I love exercising. Working out, training or whatever you call it to motivate yourself from sofa to gym. I’m not obsessive about training, and I do not have the instagrammable, honed body that for many people is the sole reason for hitting the gym. I train for the challenge, the endorphins and the hall-pass to eating and drinking whatever I desire. However, this year I have been mentally challenged by losing my job, resulting in a lifestyle change, loss of routine, structure, friendships and confidence, and experiencing loneliness for the first time in my life.
At the beginning of this new period in my life, the temptation to stay at home all day browsing the online job boards, drinking copious cups of tea, half-watching ITV daytime TV was overwhelming, and I definitely indulged in far to many of these days.

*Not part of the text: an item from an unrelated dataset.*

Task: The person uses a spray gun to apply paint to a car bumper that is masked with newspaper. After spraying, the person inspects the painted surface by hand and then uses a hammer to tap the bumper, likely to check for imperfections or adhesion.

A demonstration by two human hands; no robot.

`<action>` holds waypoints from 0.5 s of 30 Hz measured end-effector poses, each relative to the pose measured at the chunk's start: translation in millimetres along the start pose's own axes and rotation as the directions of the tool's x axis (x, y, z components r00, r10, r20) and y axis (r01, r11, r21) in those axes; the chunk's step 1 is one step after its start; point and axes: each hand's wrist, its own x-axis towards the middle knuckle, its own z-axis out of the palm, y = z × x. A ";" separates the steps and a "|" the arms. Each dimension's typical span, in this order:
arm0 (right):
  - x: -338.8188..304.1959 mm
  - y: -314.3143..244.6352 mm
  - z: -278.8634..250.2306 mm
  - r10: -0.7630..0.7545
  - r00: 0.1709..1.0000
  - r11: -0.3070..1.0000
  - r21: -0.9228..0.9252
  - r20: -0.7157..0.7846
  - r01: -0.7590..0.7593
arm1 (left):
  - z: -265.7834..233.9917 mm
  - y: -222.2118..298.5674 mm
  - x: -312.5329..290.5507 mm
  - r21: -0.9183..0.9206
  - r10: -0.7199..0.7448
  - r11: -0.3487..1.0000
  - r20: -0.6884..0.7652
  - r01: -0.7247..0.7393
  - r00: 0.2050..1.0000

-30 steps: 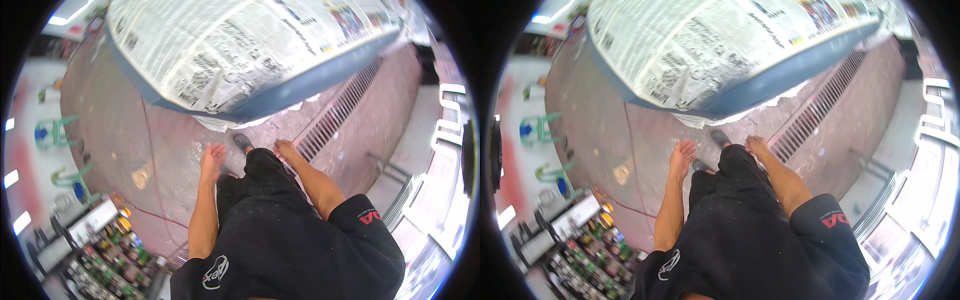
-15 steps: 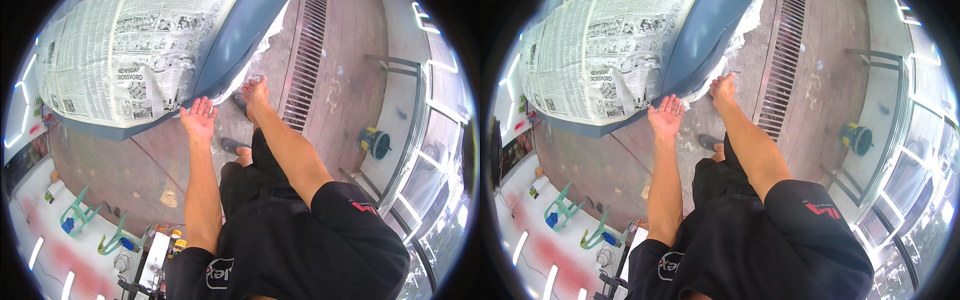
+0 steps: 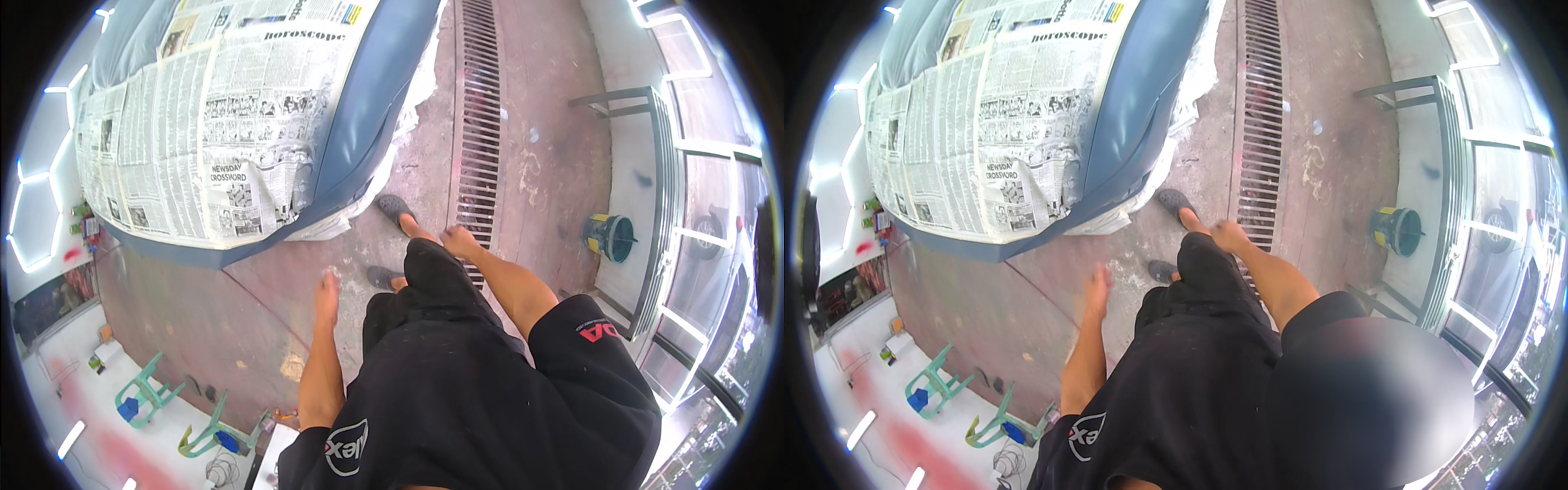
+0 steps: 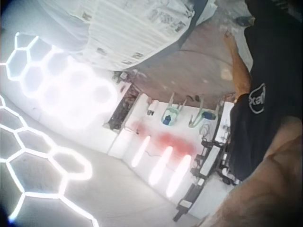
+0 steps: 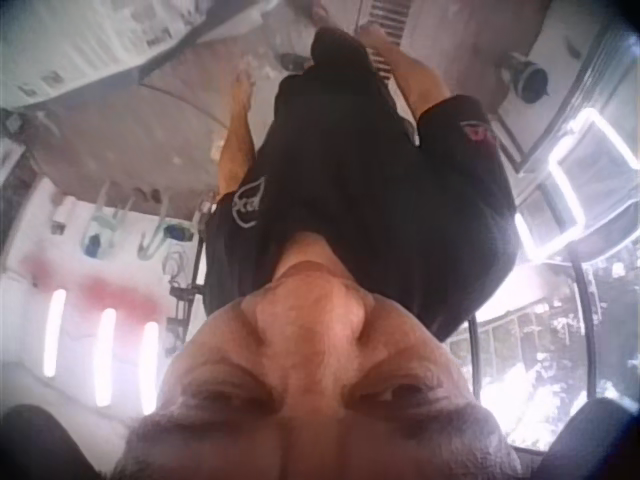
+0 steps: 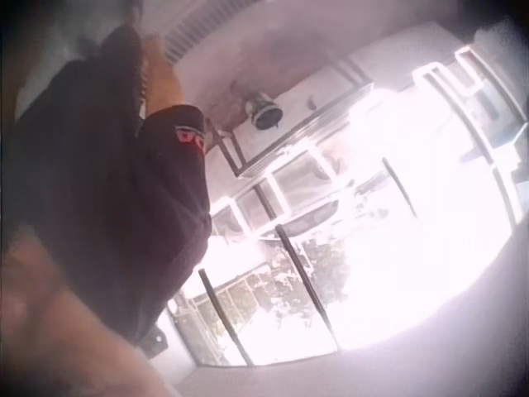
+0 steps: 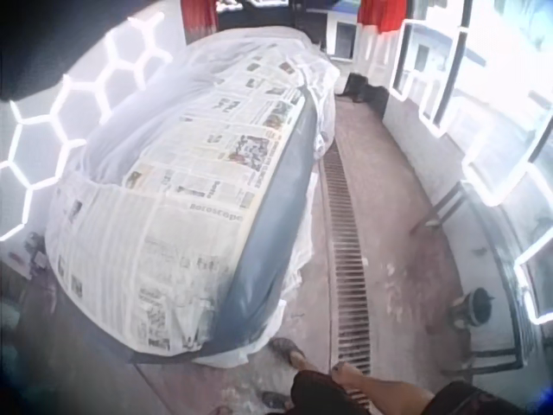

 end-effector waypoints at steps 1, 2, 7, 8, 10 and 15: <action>-16.6 3.7 8.3 0.070 0.998 0.995 0.077 -0.007 -0.070 | -18.2 -35.2 -12.1 0.043 -0.054 0.998 -0.026 0.055 0.998; -35.5 1.1 13.1 0.138 0.990 0.979 0.150 -0.001 -0.137 | -36.2 -68.0 -28.5 0.078 -0.111 0.990 -0.057 0.115 0.992; -122.9 21.9 16.0 0.364 0.929 0.884 0.290 0.063 -0.367 | -39.4 -162.3 -87.2 0.138 -0.214 0.968 0.009 0.211 0.977; -138.5 19.3 14.8 0.415 0.897 0.809 0.387 0.155 -0.441 | -32.1 -160.6 -100.6 0.224 -0.208 0.956 0.068 0.188 0.976; -164.1 -46.2 -8.2 0.421 0.831 0.628 0.544 0.364 -0.556 | -41.6 -192.7 -110.8 0.274 -0.168 0.954 0.144 0.124 0.975; -207.2 -91.0 -23.2 0.379 0.846 0.762 0.391 0.376 -0.516 | -3.2 -150.1 -141.7 0.235 -0.394 0.913 0.300 0.334 0.869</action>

In falling into this new non-routine, I neglected my previous lifestyle of getting up early, working for 9 hours, followed by exercise classes and cooking with a glass of wine. At first it felt good, like a naughty snow day from school. But eventually I began to dread being left alone for the day, with only hours of TV and chasing dead-end job applications stretching in-front of me. I lost confidence in my voice; what did I have to say that is relevant? My overactive brain became neurotic and obsessive, rather than useful, creative and engaged.
I procrastinated about putting my old gym kit back on and leaving the house (I’ll do it after breakfast, I’ll do it after lunch…), but I finally laced up my trainers and headed to the gym. The minute I stepped inside the gym and greeted the staff at the desk, I felt immediately closer to the ‘real me’ again.

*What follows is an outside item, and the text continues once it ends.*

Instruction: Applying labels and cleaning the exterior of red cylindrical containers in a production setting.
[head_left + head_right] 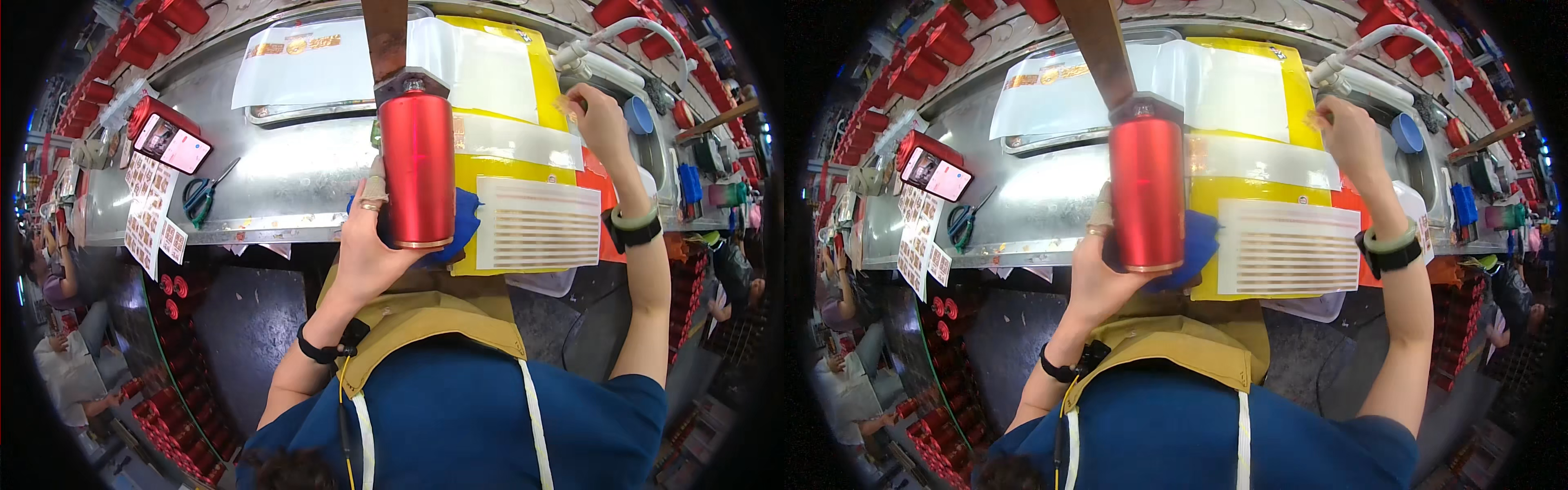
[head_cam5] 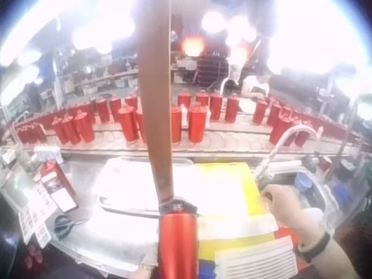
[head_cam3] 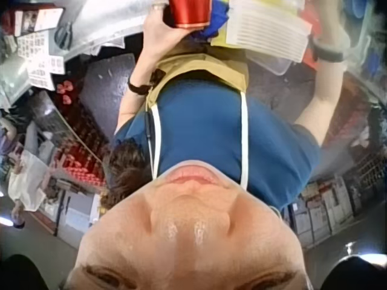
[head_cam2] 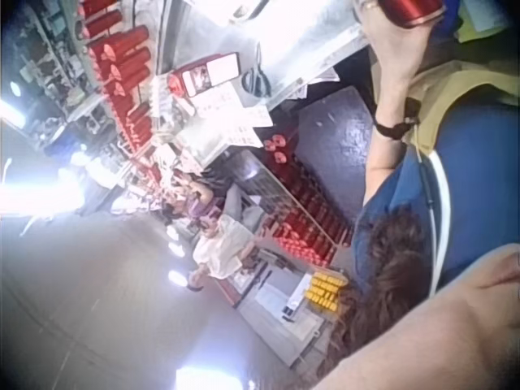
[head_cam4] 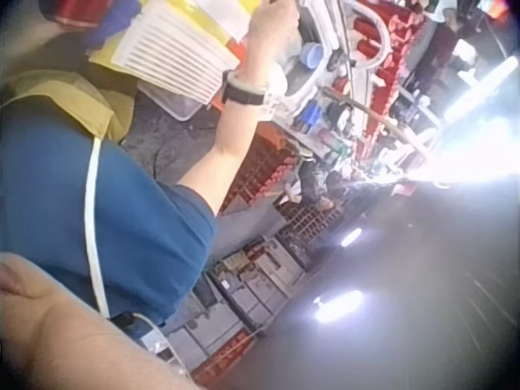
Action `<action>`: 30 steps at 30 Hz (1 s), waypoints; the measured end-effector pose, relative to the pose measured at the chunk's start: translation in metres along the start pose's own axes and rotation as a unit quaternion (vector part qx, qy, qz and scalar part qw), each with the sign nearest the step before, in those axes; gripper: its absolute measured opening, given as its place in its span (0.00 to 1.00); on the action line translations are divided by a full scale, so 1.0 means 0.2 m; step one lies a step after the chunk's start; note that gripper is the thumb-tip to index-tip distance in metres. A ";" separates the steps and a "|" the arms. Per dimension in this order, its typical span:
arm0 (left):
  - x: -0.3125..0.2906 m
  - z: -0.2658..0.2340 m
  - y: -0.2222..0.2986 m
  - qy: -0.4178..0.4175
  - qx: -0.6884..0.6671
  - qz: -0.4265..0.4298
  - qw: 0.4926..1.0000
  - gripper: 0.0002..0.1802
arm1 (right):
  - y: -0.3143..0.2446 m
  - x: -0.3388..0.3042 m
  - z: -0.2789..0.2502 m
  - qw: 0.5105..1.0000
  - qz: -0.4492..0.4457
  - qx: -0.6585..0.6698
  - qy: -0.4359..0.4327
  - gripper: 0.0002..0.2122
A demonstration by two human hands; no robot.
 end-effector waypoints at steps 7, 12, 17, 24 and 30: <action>0.03 -0.06 0.02 -0.059 0.038 0.028 0.997 0.67 | -0.77 -0.23 -0.18 0.952 -0.205 0.227 -0.017 0.06; 0.11 -0.12 0.04 -0.103 -0.086 -0.029 0.990 0.62 | -0.98 -0.24 -0.02 0.930 -0.244 0.265 -0.066 0.08; 0.25 -0.07 0.04 -0.037 -0.201 -0.057 0.977 0.45 | -0.99 -0.22 0.09 0.944 -0.226 0.241 -0.010 0.15; 0.26 -0.04 0.06 -0.043 -0.321 -0.131 0.937 0.44 | -0.89 -0.19 0.19 0.934 0.016 0.355 -0.026 0.18; 0.26 -0.02 0.02 -0.049 -0.340 -0.139 0.929 0.44 | -0.92 -0.25 0.32 0.833 0.112 0.534 -0.093 0.31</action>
Point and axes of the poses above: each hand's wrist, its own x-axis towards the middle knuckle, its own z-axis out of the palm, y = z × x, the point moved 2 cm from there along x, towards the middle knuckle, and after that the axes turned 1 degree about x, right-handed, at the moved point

I try and listen to podcasts and radio shows while exercising — I attempted to learn Italian while running for a while but my brain receptors became frazzled! This mental and physical stimulation is — for me at least — the equivalent as a slap in the face and an ice cold shower.
There is nothing better for switching up your mood from unemployable and directionless to positive, motivated and confident than an hour session in the gym listening to a podcast, or a jog around the park while people watching, or a spinning class with ten other sweaty individuals, each with their own personal reasons for releasing their endorphins.
Focus on your mental health firstly by tackling your physical health — you’ll be surprised in how your state of mind can change by just moving your body and getting a sweat on.